When asked if she ever wavered about the idea of her educational journey, Jo-Mary stated, “Being Indigenous, going to any sort of post-secondary institution [made me question], ‘Is this the sort of environment I want to be in?’ because school in general has rarely been good for Indigenous people, with residential schools or days schools. Even now, it’s such a colonial institution that sometimes it’s hard to find the supports … Also, growing up with a lot of trauma from foster care … I know what I want to do but how do I get to those steps?”
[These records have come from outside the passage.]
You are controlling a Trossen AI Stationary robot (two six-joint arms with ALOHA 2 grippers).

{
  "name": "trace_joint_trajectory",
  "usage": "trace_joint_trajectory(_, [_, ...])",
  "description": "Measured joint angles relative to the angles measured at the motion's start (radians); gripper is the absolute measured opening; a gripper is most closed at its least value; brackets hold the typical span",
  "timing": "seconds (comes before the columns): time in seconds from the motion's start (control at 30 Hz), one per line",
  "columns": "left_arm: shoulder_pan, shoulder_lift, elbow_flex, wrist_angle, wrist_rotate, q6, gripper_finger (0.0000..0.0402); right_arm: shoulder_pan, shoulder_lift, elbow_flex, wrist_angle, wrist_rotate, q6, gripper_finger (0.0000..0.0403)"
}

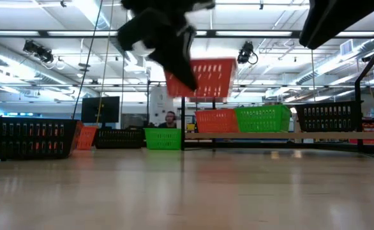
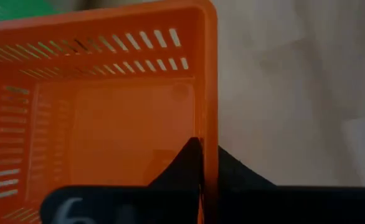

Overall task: Stack baskets on shelf by color
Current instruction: Stack the bottom orange basket on top of the orange basket on the shelf

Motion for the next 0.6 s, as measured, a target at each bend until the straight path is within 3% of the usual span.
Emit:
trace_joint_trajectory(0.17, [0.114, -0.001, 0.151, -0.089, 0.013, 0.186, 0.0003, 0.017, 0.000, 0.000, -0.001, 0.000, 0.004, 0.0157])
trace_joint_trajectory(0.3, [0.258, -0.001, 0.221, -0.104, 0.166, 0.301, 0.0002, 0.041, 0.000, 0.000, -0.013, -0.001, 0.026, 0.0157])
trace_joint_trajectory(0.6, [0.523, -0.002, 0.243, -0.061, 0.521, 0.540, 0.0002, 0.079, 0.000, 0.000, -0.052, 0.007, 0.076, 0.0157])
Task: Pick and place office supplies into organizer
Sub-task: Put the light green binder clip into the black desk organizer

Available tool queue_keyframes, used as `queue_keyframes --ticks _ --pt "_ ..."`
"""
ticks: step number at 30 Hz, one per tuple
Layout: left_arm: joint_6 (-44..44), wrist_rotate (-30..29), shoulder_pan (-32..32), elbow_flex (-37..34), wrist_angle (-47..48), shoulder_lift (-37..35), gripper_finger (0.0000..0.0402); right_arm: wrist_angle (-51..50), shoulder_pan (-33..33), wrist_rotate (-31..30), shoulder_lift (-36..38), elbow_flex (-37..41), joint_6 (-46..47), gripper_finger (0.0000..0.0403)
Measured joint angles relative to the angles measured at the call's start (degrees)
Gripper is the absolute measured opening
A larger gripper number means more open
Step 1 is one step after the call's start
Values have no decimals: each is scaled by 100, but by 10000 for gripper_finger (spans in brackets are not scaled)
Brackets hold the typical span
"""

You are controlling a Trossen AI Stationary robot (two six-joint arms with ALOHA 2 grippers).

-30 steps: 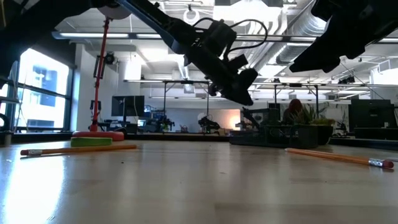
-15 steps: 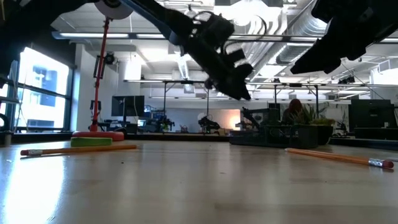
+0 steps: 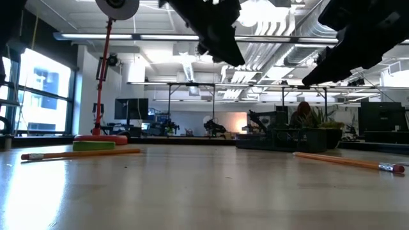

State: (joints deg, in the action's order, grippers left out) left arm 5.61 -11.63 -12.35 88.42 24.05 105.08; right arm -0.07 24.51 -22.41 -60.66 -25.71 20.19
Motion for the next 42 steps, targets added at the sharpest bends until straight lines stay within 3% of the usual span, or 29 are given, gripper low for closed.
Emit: queue_keyframes --ticks 6,10,14,17,21,28,38,42 --pt "-390 -218 797 -985 -30 -496 105 1457 4 1275 -939 0 -795 129" --pt "-974 -501 1265 -1862 -224 -987 94 2289 2 1704 -1539 0 -1373 129" --pt "-1596 -977 1827 -2851 -1067 -1522 90 3023 1 1689 -2015 -8 -2167 129" --pt "-1882 -1355 2280 -3530 -1997 -1871 90 3582 -47 1723 -2299 -150 -2263 129" --pt "-1998 -1480 2767 -4163 -3037 -1958 91 3630 -159 2420 -2650 -521 -2125 129" --pt "-2089 -1859 3215 -4568 -3651 -1965 92 3584 -391 4021 -3608 -1237 -1616 129" --pt "-2447 -2011 3548 -4564 -3673 -1965 92 3602 -200 4248 -4857 -2179 -1869 129" --pt "-2668 -2360 3855 -4563 -3683 -1897 92 3584 73 4270 -5151 -2414 -1897 129"
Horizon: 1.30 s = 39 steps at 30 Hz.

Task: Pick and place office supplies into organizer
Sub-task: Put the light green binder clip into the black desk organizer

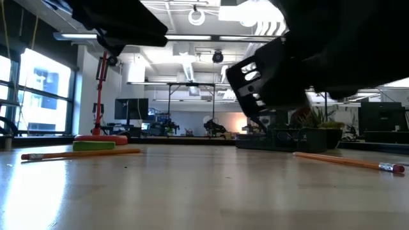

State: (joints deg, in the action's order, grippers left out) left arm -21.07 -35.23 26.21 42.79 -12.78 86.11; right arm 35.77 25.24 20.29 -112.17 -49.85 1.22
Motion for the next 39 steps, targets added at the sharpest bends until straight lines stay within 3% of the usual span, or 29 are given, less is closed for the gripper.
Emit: queue_keyframes --ticks 8,11,21,39 --pt "-163 -524 440 -9 -55 263 92 32 381 -208 -183 -257 -11 129" --pt "-239 -609 423 -5 -56 334 92 16 442 -420 -258 -288 -151 129" --pt "-335 -944 414 1 -120 456 92 473 443 -308 -635 -286 -442 129" --pt "-335 -996 414 1 -76 454 92 778 496 -246 -670 -286 -475 129"
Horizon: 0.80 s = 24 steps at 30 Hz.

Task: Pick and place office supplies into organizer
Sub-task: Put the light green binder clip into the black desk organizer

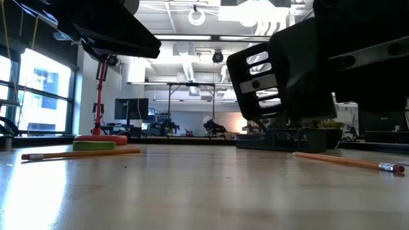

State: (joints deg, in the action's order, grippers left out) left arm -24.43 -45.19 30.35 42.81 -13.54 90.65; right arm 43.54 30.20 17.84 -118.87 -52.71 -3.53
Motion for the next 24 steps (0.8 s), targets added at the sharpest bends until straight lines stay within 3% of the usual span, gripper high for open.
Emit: queue_keyframes --ticks 10,24 --pt "-408 101 9 2 9 96 92 -74 161 -234 -2 0 -57 129" --pt "-1291 -22 227 2 -532 871 92 -453 245 -544 -11 7 -295 129"
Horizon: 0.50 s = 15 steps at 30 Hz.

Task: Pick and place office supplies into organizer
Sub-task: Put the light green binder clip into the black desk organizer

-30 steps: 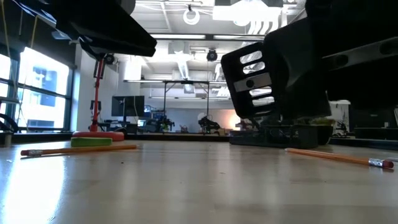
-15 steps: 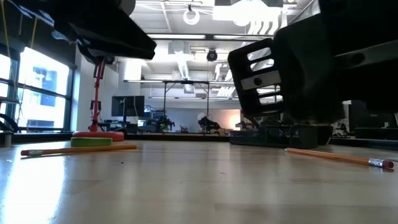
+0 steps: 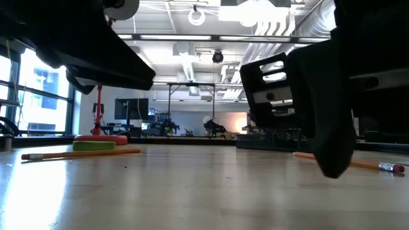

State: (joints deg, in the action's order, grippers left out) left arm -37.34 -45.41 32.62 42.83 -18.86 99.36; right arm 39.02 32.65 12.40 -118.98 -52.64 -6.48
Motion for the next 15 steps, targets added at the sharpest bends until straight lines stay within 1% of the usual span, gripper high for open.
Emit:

Her most memorable AU course thus far has been ASTR210: Introduction to Astronomy and Astrophysics, which despite being “from a colonial point of view,” made it “really fascinating learning about space and the universe.” She continued, “My last assignment was writing an essay, which connected Indigenous Creation Stories … to different theories of science … In these Creation Stories, they had similar theories or ideas to the big bang theory … [However], these Creation Stories have been passed down for thousands and thousands of years, when the big bang didn’t come into theory until the 1920s.”
If she were the new president of AU, Jo-Mary revealed, “I know that there has been some work with decolonizing AU, so it would probably be something around that and Indigenizing AU for students.” When I asked for her thoughts on the process, she continued, “Decolonizing is a big word; it can mean so many things to so many people. When I was applying to AU, (or any other post-secondary’s that I have applied to), I always look up their Indigenous supports, and how does the school work around supporting different minorities … so that all students can have success. This often involves reaching out more to students and creating space for students to feel comfortable.” She also mentioned Nukskahtowin at AU, stating that it would be interesting to speak “with them more and see what they need and making sure that there are Elders available for people.”
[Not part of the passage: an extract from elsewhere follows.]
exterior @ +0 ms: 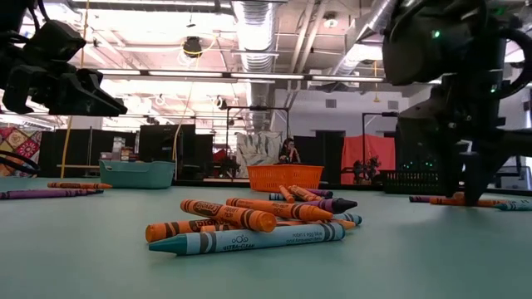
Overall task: Sort crayons
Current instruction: Put the orange crayon into the orange bin
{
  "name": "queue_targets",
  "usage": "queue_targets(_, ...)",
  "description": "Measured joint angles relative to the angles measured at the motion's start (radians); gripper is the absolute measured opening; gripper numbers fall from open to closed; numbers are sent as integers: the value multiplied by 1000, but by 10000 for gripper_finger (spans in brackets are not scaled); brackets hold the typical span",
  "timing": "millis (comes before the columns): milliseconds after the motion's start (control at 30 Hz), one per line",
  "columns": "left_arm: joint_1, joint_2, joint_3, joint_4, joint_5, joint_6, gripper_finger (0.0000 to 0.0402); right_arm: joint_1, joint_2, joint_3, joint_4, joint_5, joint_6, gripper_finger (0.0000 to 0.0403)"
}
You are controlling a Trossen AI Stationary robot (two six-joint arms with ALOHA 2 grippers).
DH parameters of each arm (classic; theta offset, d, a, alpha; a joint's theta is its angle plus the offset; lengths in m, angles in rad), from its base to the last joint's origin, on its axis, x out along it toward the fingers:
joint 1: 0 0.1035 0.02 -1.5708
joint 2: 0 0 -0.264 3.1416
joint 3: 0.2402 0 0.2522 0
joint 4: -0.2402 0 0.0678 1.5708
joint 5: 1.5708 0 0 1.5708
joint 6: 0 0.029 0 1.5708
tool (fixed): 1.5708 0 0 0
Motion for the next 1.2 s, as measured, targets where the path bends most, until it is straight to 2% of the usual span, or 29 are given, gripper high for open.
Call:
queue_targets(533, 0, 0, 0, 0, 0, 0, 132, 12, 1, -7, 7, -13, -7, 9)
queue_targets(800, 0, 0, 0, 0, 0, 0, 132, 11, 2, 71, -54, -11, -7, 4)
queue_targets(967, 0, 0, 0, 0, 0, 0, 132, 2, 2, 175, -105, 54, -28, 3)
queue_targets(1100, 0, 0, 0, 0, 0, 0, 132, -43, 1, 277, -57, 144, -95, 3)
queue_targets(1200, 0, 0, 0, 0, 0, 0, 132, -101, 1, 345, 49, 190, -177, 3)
On a more personal level, Jo-Mary would love to have lunch with the late legendary environmentalist, conservationist, and wildlife expert Steve Irwin, “to talk about animal advocacy because we share some similar beliefs.” The lunch would be “on top of a mountain.” She continued, “Any conversations I’ve had on top of a mountain have usually been pretty great.”
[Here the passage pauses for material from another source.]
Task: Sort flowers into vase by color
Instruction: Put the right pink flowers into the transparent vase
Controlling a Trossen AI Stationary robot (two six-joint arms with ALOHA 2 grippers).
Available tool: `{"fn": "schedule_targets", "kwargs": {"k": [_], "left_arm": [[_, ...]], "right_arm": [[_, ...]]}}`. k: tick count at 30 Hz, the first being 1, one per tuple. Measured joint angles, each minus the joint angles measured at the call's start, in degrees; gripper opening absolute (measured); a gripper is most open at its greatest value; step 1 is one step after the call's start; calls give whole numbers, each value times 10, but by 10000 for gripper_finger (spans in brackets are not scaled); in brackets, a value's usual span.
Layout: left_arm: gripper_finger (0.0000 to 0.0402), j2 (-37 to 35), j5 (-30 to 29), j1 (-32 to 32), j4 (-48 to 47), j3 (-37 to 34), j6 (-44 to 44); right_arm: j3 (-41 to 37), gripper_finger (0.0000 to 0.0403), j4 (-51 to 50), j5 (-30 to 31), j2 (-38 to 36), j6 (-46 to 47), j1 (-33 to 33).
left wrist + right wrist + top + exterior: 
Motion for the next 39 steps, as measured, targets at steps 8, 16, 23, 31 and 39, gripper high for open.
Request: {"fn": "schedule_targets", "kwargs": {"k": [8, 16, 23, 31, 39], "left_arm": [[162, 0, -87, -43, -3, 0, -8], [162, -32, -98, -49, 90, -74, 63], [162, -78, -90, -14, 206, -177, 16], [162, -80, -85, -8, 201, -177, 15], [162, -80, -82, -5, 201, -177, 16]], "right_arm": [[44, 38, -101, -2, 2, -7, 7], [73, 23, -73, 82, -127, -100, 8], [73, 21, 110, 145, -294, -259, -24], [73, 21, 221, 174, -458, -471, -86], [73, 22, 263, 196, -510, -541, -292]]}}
Outside of her studies, she is currently “rereading [Robin Wall Kimmerer’s] Braiding Sweetgrass [: Indigenous Wisdom, Scientific Knowledge and the Teachings of Plants].” Kimmerer, an Indigenous scientist and academic, is also a person that Jo-Mary would like to have lunch with! As for television shows, she is watching the legendary She-Ra, revealing that she “just finished exams” and is “binging on anything that is not school-related!”
One thing that distinguishes Jo-Mary from other people is that she often finds herself described as someone with a “calm demeanor, even in stressful situations.’ Although she admitted that, like many of us, she “definitely gets stressed,” she always manages to handle situations calmly. As for something that she thinks about herself personally, she considers herself very optimistic, which “probably helped through my childhood … to where I am today.” She left students with a bit of wisdom, as she related her most valuable life lesson in life: “To walk in a good way, we need to realize that we are both a teacher and a student and to be open-minded when we come to moments of learning.” Best of luck Jo-Mary!